报告摘要:We propose the Lax pairs informed neural networks (LPINNs) tailored for integrable systems with Lax pairs by designing novel network architectures and loss functions, comprising LPINN-v1 and LPINN-v2. The most noteworthy advantage of LPINN-v1 is that it can transform the solving of complex integrable systems into the solving of a simpler Lax pairs to simplify the study of integrable systems, and it not only efficiently solves data-driven localized wave solutions, but also obtains spectral parameters and corresponding spectral functions in Lax pairs. On the basis of LPINN-v1, we additionally incorporate the compatibility condition/zero curvature equation of Lax pairs in LPINN-v2, its major advantage is the ability to solve and explore high-accuracy data-driven localized wave solutions and associated spectral problems for all integrable systems with Lax pairs. The numerical experiments in this work involve several important and classic low-dimensional and high-dimensional integrable systems, abundant localized wave solutions and their Lax pairs. The innovation of this work lies in the pioneering integration of Lax pairs informed of integrable systems into deep neural networks, thereby presenting a fresh methodology and pathway for investigating data-driven localized wave solutions and spectral problems of Lax pairs. 

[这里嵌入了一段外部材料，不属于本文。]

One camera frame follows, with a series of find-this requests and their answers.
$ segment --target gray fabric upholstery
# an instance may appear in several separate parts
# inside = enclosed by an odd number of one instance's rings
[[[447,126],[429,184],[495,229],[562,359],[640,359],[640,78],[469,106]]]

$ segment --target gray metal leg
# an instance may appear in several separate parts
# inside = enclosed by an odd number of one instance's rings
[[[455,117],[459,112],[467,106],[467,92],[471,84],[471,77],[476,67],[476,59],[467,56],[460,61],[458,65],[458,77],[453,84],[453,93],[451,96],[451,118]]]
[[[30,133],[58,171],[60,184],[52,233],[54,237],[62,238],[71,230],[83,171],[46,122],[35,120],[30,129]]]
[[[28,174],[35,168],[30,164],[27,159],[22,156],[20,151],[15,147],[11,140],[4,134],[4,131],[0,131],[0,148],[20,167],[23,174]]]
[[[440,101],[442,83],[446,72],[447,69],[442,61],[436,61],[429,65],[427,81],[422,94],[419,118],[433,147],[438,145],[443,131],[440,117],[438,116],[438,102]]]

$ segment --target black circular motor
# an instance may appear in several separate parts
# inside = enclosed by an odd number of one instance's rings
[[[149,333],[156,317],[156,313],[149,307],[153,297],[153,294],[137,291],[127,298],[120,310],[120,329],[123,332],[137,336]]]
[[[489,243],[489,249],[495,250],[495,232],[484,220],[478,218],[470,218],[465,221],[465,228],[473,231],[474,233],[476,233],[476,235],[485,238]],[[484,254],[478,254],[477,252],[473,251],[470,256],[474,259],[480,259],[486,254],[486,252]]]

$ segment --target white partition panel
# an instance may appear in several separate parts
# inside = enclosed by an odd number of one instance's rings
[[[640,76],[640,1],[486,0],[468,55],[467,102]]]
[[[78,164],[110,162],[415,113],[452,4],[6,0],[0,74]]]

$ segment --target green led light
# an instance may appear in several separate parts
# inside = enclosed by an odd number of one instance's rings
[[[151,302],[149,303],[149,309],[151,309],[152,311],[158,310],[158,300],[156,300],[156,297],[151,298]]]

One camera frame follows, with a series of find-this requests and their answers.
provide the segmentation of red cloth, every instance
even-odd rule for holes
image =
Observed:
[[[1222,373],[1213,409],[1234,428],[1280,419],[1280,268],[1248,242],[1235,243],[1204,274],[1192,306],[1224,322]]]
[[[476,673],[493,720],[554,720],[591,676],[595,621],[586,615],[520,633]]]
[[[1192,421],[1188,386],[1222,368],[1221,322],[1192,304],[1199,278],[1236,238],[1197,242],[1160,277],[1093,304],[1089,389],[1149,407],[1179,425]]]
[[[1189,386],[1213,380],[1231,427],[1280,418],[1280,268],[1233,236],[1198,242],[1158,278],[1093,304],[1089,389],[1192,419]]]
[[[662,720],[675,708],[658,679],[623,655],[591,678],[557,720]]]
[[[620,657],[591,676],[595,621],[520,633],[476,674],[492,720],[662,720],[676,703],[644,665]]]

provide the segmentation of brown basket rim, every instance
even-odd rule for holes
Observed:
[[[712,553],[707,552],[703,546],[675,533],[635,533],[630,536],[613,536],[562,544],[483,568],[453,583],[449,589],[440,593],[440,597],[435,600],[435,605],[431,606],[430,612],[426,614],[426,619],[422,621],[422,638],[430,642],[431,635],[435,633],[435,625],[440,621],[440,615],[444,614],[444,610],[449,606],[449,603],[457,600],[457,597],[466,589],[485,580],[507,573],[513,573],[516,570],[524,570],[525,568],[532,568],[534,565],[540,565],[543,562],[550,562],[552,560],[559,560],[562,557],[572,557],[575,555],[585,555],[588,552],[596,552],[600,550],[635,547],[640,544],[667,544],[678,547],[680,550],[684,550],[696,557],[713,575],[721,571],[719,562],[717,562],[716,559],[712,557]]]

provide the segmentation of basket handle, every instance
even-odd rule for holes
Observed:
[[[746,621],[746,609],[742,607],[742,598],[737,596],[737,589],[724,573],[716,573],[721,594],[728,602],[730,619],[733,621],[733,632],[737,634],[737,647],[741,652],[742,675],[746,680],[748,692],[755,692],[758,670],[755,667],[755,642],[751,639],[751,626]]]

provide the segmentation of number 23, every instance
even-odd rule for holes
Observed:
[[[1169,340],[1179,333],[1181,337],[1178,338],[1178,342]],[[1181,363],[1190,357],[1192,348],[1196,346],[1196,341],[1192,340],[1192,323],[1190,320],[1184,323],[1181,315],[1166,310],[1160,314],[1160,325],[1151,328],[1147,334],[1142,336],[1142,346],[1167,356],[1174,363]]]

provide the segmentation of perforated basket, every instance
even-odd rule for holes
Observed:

报告人简介:陈勇,华东师范大学数学科学学院教授,博导,上海市闵行区拔尖人才。长期从事非线性数学物理、可积系统、计算机代数及程序开发、可积深度学习、大气和海洋动力学等领域的研究工作。提出了一系列可以机械化实现非线性方程求解的方法,发展了李群理论并成功应用于大气海洋物理模型的研究,开发出一系列可机械化实现的非线性发展方程的研究程序,提出了可积深度学习框架。已在SCI收录的国际学术期刊上发表论文280篇。发表论文的SCI引用4000余篇次。主持国家自然科学基金面上项目3项,参与国家自然科学基金重点项目2项(第一参加人和项目负责人)、973项目1项(骨干科学家)、国家自然科学基金长江团队项目2项(骨干成员)。


报告题目2:Nonlinear Waves: Formation and Dynamics

报告人闫振亚研究员,中科院数学与系统科学研究院

报告时间:2024年6月27日(周四)15:55-16:40

报告地点20-200

报告摘要:First of all, we introduce several types of nonlinear waves appearing many fields of nonlinear science, such as ocean, nonlinear optics, quantum mechanics, Bose-Einstein condensates, finance, etc. Secondly, we study the formation and dynamics of some significant nonlinear waves (e.g., peakons, rogue waves, quantum droplets) in the generalized NLS/GP equations with complex/real potentials via the analytical and numerical methods as well as deep learning.  Finally, we discuss some problems.

报告人简介:闫振亚,中科院数学与系统科学研究院研究员,全国百篇优秀博士论文获得者,荣获中国科学院2008年卢嘉锡青年人才奖,北京市科学技术二等奖。研究方向为复杂非线性波、可积性、符号分析等。